▸ **Exercise aim**
Below are some entries. Count how many of their lines include "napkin", then give that number only.

Data items:
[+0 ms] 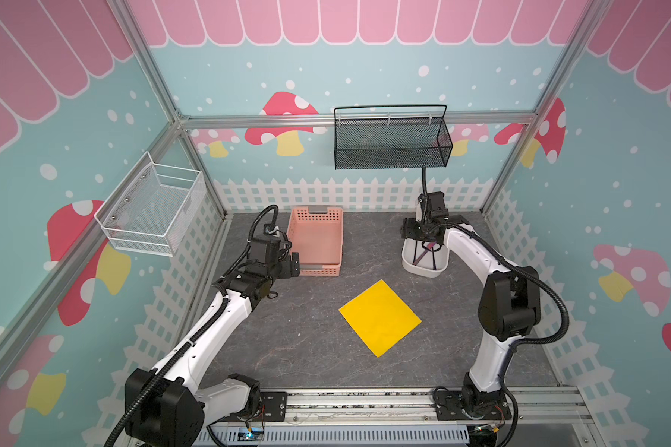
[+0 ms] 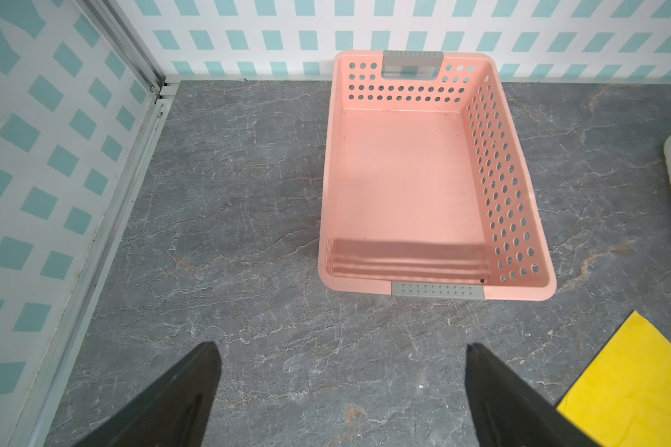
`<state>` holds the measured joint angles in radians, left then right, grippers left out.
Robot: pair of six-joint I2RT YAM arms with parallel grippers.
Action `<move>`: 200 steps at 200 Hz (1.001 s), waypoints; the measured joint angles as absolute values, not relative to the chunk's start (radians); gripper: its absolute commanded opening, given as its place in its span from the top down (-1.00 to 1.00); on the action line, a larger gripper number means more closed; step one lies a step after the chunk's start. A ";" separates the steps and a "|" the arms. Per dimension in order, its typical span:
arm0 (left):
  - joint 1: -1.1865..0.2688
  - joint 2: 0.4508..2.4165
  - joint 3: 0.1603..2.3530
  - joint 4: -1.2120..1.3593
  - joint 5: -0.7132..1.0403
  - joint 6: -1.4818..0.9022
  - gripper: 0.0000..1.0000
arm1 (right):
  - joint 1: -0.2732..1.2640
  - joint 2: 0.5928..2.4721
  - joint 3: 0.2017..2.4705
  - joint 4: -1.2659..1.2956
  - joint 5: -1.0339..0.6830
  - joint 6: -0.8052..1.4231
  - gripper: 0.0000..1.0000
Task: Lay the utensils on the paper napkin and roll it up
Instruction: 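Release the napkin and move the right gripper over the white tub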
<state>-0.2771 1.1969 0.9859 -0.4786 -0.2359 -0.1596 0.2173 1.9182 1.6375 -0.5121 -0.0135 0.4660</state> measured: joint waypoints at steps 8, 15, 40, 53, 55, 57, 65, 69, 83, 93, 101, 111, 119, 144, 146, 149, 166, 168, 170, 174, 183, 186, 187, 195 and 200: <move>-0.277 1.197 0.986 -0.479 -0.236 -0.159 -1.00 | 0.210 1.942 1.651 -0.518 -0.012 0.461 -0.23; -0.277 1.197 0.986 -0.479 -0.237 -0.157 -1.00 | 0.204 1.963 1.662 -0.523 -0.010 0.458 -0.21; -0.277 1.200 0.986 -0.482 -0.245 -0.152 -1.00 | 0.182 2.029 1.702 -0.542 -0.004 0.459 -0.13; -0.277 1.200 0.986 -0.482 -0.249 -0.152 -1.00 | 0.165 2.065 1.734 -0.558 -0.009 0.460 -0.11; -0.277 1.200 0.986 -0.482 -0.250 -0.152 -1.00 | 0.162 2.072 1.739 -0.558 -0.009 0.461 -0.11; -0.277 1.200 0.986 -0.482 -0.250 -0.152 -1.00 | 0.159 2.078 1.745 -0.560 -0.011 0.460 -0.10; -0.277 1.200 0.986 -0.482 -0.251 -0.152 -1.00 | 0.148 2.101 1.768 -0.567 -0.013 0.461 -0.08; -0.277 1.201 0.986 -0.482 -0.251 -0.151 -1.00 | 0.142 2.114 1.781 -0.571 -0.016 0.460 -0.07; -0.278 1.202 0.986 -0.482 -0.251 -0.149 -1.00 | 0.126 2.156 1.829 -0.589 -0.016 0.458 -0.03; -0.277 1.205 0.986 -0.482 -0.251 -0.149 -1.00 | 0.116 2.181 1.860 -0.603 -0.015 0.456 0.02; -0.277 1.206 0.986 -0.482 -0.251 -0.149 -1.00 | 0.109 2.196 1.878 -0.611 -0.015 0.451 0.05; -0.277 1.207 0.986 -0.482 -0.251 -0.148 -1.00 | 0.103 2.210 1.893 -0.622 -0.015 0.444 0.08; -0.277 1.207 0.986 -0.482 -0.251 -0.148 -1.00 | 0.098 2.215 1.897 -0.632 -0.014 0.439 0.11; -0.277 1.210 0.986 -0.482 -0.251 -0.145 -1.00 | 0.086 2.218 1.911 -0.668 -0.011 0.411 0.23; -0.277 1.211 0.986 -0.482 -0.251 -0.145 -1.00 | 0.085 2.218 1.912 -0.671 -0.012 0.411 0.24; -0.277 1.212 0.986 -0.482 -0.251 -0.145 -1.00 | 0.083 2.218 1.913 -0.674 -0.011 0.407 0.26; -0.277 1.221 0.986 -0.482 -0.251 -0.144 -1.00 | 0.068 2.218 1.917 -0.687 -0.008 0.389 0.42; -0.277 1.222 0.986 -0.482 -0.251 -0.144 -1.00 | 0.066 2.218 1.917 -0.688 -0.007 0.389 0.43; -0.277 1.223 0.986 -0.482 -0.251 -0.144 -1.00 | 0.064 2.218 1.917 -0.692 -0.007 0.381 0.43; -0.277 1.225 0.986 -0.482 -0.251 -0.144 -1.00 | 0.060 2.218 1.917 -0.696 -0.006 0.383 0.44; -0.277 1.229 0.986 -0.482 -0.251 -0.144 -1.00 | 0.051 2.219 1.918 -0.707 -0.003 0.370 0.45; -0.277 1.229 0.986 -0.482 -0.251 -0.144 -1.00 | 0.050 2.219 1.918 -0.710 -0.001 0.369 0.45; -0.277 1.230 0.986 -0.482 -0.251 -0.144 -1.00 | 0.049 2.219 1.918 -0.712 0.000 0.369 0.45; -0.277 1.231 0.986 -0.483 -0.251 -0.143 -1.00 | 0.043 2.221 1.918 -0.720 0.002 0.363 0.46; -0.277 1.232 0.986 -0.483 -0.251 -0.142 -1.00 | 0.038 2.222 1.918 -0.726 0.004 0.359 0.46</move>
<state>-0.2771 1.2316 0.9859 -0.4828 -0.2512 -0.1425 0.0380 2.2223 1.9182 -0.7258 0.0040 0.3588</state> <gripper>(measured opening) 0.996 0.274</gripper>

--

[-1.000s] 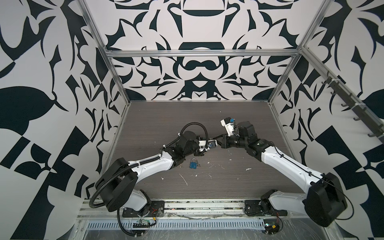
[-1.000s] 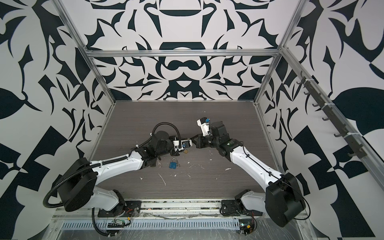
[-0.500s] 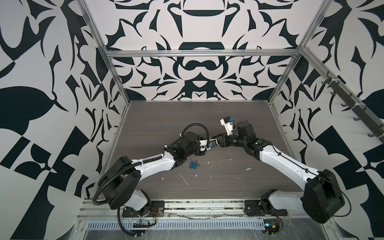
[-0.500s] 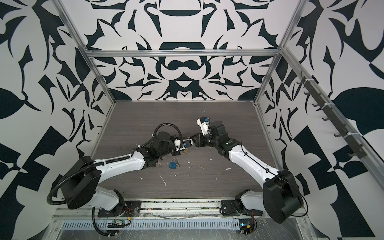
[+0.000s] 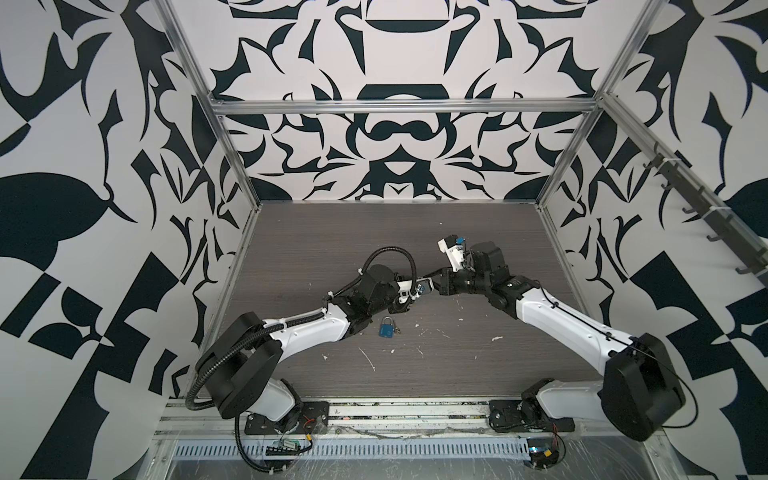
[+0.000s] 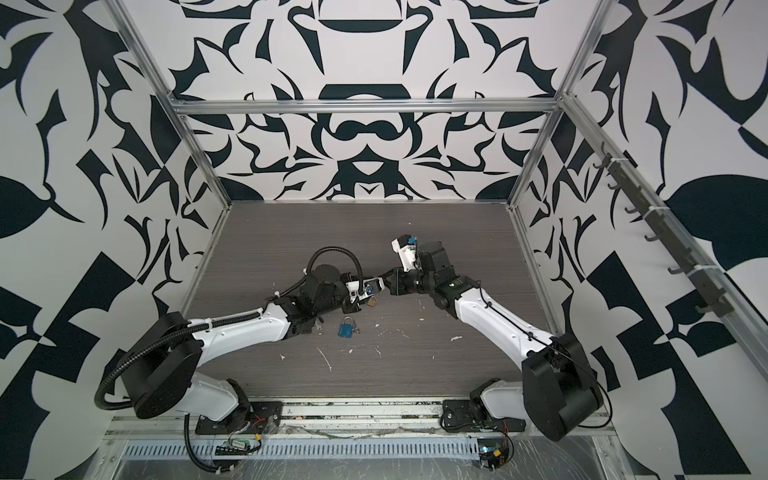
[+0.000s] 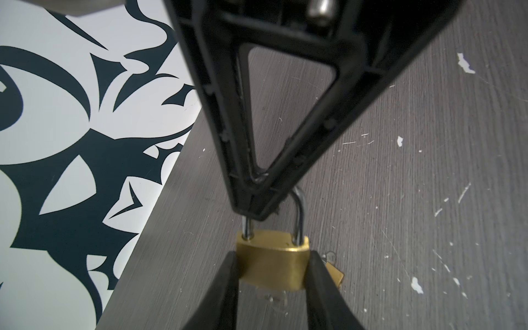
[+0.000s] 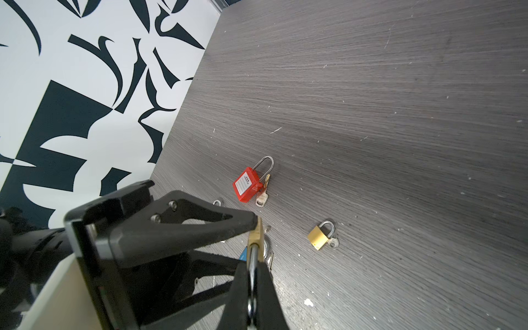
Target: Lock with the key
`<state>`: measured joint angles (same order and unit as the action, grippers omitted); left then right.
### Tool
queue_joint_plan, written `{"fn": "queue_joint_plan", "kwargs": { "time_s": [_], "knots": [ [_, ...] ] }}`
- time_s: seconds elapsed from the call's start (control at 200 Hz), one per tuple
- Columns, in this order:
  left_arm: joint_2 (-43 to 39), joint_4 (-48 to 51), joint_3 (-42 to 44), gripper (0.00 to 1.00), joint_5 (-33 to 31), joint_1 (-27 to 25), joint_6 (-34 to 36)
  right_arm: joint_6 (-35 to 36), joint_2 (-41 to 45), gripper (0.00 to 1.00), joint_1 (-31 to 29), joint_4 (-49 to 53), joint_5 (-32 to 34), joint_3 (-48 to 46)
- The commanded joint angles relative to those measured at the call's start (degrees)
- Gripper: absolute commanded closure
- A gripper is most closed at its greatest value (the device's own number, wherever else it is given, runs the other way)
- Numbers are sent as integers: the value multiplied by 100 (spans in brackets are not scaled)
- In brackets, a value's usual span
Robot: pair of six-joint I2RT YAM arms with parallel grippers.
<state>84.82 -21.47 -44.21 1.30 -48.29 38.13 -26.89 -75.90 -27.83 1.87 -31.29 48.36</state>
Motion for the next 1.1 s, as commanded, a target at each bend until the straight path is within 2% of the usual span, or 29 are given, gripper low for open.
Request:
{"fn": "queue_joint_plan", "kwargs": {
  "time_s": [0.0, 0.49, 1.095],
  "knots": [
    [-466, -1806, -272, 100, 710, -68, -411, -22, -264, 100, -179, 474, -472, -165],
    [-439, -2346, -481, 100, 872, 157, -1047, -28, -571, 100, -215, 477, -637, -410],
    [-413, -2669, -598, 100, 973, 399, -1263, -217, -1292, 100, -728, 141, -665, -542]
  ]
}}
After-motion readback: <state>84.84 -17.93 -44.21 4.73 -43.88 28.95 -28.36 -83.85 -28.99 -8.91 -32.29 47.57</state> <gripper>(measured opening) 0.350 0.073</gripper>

▸ **Response to this task**
2